CIAM-UTC-REG52
Research Team
PI: Hai Huang, Penn State Altoona
Co-PI: Allan Zarembski, University of Delaware
Funding Sources
Penn State Altoona Federal Share — $57,686
University of Delaware Federal Share — $53,314
Penn State Altoona Match Share — $57,851
University of Delaware Match Share — $53,316
Total Project Cost — $222,002
Agency ID or Contract Number
69A3551847103
Start and End Dates
02/01/2022 — 08/31/2023
Project Description
While railroads are aware of the fact that ballast behavior has a profound influence on track performance and that ballast fouling leads to accelerated track-bed deterioration, the methods for determining ideal maintenance (e.g., tamping, ballast cleaning, etc.) have relied heavily on past experience, manual inspection, and often anecdotal information.
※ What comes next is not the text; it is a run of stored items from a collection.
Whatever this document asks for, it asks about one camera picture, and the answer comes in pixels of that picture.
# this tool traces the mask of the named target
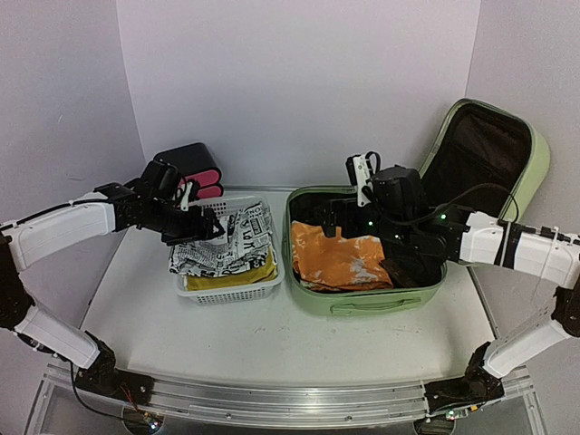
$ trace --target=orange tie-dye cloth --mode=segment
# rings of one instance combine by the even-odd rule
[[[360,291],[392,288],[384,260],[381,240],[365,236],[326,237],[321,227],[292,223],[293,266],[314,291]]]

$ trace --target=robotic arm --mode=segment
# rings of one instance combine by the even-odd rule
[[[114,353],[105,343],[61,321],[26,292],[18,274],[56,251],[131,226],[161,233],[161,240],[168,245],[223,234],[224,228],[211,208],[187,206],[198,186],[185,183],[180,188],[182,180],[177,168],[152,161],[141,177],[124,186],[101,186],[75,201],[3,224],[0,327],[39,350],[77,365],[81,369],[77,377],[80,388],[114,396],[120,385],[130,389],[134,385],[133,398],[146,403],[152,379],[117,371]]]
[[[505,267],[557,285],[556,309],[546,306],[514,331],[481,345],[463,377],[425,385],[430,415],[476,410],[501,398],[501,378],[556,343],[580,337],[580,236],[497,219],[457,205],[460,198],[430,208],[416,170],[373,170],[369,157],[347,160],[355,195],[324,201],[300,220],[322,226],[327,236],[341,227],[343,237],[380,238],[395,272],[418,285],[435,284],[448,260]],[[507,193],[483,184],[462,197],[492,188]]]

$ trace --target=folded yellow shirt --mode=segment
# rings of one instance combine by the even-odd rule
[[[200,276],[188,276],[187,288],[190,292],[209,290],[211,288],[233,287],[236,285],[253,284],[263,281],[271,281],[276,278],[276,265],[272,251],[266,260],[266,264],[256,269],[248,270],[243,274],[220,276],[218,278],[206,278]]]

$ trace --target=suitcase lid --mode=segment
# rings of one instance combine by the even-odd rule
[[[496,183],[512,192],[521,216],[548,165],[547,144],[527,122],[484,102],[463,99],[447,114],[420,174],[432,206],[478,184]],[[458,203],[494,217],[515,217],[508,193],[499,189],[476,190]]]

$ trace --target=open suitcase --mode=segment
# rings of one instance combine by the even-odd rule
[[[519,218],[546,176],[550,151],[544,138],[527,122],[481,101],[460,100],[449,110],[427,159],[421,178],[432,206],[455,198],[481,183],[498,183],[511,190]],[[292,297],[305,311],[319,315],[395,313],[425,305],[445,282],[440,279],[419,288],[389,288],[366,292],[317,293],[300,284],[293,270],[292,210],[308,195],[352,196],[353,187],[308,187],[294,191],[285,211],[283,256]],[[461,205],[491,216],[513,220],[516,208],[507,193],[481,189],[462,199]]]
A technology that will allow railroads to identify an objective threshold by which they can establish a window of opportunity for ideal track maintenance is in great need. This proposed research is expected to satisfy this need by implementing an advanced ballast performance monitoring program based on innovative wireless sensors and Big Data technologies. This project is anticipated to result in a real-time data collection and integrated analysis system which will allow railroad companies to identify the instantaneous condition of their ballast and track-bed more accurately and proactively assign maintenance windows to ensure safe and efficient train operation with the least amount of train delay due to maintenance outages.